Add support for Kafka 3.7.0 and remove Kafka 3.5.2 #9747

scholzj · 2024-02-27T00:47:50Z

Type of change

Select the type of your PR

Bugfix
Enhancement / new feature
Refactoring
Documentation

Description

This PR adds support for Kafka 3.7.0 and removes support for Kafka 3.5.2. It also uses Kafka 3.7.0 in the operators. It also updates Cruise Control and Snappy (to keep it in sync with what is used in Kafka).

Checklist

Write tests
Make sure all tests pass
Update documentation
Try your changes from Pod inside your Kubernetes and OpenShift cluster, not just locally
Update CHANGELOG.md

Signed-off-by: Jakub Scholz <www@scholzj.com>

cluster-operator/src/test/java/io/strimzi/operator/cluster/KafkaVersionTestUtils.java

Signed-off-by: Jakub Scholz <www@scholzj.com>

scholzj · 2024-02-27T10:22:06Z

/azp run regression

azure-pipelines · 2024-02-27T10:22:18Z

Azure Pipelines successfully started running 1 pipeline(s).

scholzj · 2024-02-27T10:22:25Z

/azp run upgrade

azure-pipelines · 2024-02-27T10:22:40Z

Azure Pipelines successfully started running 1 pipeline(s).

scholzj · 2024-02-27T15:07:36Z

/azp run kraft-regression

azure-pipelines · 2024-02-27T15:07:47Z

Azure Pipelines successfully started running 1 pipeline(s).

scholzj · 2024-02-27T19:48:01Z

/azp run feature-gates-regression

azure-pipelines · 2024-02-27T19:48:13Z

Azure Pipelines successfully started running 1 pipeline(s).

blaghed · 2024-04-24T14:32:20Z

Hi @scholzj ,

Why have this incompatibility existing at all?
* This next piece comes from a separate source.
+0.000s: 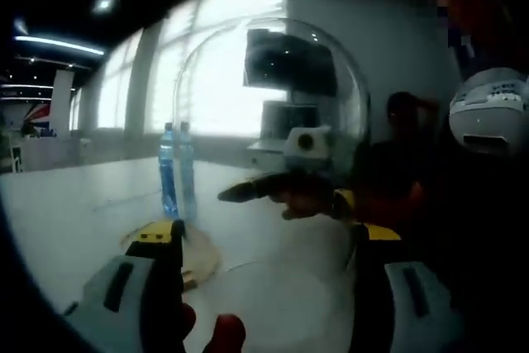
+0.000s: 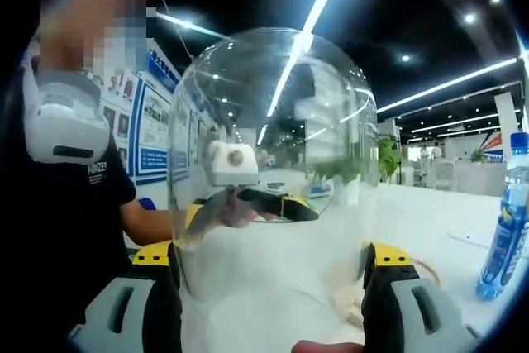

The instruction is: Open the cover put in the Mizone put the cover back on

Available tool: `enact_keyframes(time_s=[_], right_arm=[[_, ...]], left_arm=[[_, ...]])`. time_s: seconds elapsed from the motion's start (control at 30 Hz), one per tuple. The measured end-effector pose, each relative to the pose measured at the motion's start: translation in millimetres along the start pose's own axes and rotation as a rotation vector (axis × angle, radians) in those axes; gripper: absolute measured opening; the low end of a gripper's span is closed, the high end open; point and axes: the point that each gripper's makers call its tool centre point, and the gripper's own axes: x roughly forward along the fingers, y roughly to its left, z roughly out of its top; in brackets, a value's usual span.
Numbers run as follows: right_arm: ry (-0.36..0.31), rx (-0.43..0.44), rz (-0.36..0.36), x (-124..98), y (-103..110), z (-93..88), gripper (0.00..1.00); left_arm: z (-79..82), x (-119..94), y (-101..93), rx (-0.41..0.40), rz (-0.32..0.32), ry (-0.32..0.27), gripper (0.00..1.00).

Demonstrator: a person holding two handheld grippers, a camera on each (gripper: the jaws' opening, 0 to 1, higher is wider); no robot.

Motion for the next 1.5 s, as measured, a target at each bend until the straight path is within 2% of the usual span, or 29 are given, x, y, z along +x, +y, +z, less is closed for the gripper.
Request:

Before it was checking that only level was returned in the output, which is weirdly restrictive:

for (var e : fetchedLoggers.entrySet()) {
    String level = e.getValue().get("level");
    if (level != null && e.getValue().size() == 1) {
        loggerMap.put(e.getKey(), level);
    } else {
        result.tryFail("Inner map has unexpected keys " + e.getValue().keySet());
        break;
    }
}

Now it checks that only level and last_modified are returned in the output, though the code proceeds to only care about the level:

for (var e : fetchedLoggers.entrySet()) {
    if (Set.of("level", "last_modified").containsAll(e.getValue().keySet()))   {
        String level = e.getValue().get("level");
        if (level != null) {
            loggerMap.put(e.getKey(), level);
        }
    } else {
        result.tryFail(new RuntimeException("Inner map has unexpected keys " + e.getValue().keySet()));
        break;
    }
}

But I don't understand why the need exists to create this incompatibility between Kafka 3.5.x and 3.7.x at all. Can't the operator simply get the level and ignore the rest?

scholzj · 2024-04-24T14:37:58Z

@blaghed I'm not sure I follow the question. I think it is fairly common to protect the code from unexpected data being returned. It helps to detect changes that might need to be analyzes and handled in the code.

blaghed · 2024-04-24T14:46:06Z

I can understand that reasoning, but in this case you are having the code consider any addition to the JSON structure to be a breaking change, without the necessity to do so.
Shouldn't you simply care that level exists and is returned? If Kafka decides to add some other fields in the future should be irrelevant to this code.

scholzj · 2024-04-24T15:05:12Z

Well, you do not know how significant the next fields will be. So I'm not sure I see this as a problem.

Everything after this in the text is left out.